The required lines are those that contain "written"; pull them out of the data and copy them.
-=-=-=-=-
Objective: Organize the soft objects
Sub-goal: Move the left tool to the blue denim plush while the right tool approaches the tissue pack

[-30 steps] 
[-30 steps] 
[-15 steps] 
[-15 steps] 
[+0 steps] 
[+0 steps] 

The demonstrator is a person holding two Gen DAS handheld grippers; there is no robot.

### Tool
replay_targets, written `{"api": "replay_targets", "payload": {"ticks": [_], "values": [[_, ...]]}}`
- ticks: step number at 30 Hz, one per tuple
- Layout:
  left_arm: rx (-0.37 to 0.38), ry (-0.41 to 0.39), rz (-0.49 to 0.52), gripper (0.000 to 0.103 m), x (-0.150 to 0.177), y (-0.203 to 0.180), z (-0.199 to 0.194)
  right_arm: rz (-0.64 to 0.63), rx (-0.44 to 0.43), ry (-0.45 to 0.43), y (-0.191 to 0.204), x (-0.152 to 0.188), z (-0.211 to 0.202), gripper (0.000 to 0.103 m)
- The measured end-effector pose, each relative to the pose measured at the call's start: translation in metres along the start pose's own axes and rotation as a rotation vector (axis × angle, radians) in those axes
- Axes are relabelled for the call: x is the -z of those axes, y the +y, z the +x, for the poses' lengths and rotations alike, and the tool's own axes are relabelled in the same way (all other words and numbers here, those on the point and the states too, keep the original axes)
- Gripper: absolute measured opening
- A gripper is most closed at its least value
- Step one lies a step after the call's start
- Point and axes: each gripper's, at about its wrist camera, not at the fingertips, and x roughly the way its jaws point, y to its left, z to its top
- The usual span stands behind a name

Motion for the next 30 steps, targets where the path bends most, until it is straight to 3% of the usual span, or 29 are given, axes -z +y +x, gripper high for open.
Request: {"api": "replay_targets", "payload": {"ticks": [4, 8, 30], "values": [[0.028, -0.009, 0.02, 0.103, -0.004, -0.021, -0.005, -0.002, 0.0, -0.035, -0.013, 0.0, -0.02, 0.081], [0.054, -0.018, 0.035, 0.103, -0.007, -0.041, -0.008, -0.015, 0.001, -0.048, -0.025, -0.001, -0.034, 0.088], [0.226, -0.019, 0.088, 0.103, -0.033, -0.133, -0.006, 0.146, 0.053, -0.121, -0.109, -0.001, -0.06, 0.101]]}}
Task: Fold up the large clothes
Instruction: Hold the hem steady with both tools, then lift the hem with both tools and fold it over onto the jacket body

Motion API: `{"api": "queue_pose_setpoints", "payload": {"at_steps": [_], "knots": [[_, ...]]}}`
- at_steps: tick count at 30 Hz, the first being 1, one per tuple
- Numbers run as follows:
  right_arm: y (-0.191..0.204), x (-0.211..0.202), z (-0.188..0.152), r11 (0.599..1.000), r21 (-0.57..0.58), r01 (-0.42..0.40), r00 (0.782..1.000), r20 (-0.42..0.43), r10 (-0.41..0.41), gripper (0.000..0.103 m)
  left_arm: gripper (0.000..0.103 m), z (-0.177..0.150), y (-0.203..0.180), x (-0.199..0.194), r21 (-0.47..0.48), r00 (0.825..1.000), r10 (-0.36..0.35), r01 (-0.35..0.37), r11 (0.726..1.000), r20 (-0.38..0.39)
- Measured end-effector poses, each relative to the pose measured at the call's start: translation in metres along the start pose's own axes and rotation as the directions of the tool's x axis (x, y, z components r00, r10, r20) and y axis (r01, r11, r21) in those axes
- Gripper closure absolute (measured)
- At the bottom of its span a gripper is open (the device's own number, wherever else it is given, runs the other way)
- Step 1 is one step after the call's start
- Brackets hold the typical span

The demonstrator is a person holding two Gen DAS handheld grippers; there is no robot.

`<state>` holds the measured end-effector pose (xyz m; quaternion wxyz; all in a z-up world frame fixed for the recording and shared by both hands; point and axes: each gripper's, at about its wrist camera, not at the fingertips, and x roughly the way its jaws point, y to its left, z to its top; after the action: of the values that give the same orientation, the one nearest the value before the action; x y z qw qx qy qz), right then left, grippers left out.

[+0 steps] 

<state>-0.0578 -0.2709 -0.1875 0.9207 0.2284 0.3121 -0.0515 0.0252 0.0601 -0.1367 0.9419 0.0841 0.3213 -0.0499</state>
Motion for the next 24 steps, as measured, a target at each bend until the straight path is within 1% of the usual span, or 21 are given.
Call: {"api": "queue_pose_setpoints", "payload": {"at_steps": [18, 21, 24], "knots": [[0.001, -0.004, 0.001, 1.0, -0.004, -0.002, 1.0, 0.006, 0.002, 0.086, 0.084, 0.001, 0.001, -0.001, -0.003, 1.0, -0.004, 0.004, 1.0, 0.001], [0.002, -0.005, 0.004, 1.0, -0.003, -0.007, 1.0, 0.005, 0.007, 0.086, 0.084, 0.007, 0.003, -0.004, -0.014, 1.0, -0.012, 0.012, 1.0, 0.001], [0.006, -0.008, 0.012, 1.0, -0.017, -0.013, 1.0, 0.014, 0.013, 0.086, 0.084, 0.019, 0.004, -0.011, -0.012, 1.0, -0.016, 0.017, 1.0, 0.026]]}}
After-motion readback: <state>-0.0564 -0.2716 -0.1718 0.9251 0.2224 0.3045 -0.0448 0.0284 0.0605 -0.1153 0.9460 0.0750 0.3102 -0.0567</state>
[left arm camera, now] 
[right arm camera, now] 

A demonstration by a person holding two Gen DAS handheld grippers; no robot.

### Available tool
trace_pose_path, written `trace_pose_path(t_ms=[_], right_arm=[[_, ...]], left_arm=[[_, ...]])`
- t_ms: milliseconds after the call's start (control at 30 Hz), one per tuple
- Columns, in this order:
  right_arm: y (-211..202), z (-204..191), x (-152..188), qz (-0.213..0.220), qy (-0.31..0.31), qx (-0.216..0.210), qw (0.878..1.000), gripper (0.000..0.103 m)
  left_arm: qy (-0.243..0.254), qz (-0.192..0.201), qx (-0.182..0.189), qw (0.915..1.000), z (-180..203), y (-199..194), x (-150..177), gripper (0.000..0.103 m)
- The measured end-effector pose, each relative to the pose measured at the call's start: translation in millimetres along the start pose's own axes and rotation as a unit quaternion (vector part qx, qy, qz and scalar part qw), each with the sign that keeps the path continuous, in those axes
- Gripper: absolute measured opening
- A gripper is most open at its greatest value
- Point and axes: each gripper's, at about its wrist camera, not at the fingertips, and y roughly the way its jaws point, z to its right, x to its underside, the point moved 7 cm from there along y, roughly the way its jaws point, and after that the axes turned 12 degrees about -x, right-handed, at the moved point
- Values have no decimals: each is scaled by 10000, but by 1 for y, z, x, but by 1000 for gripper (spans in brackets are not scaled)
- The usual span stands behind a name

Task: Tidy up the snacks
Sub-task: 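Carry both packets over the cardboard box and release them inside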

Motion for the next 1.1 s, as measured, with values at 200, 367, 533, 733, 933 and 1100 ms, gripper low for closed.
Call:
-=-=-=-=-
> Answer to this task
replay_targets, written `{"api": "replay_targets", "payload": {"ticks": [_], "values": [[_, ...]]}}`
trace_pose_path, written `trace_pose_path(t_ms=[_], right_arm=[[_, ...]], left_arm=[[_, ...]])`

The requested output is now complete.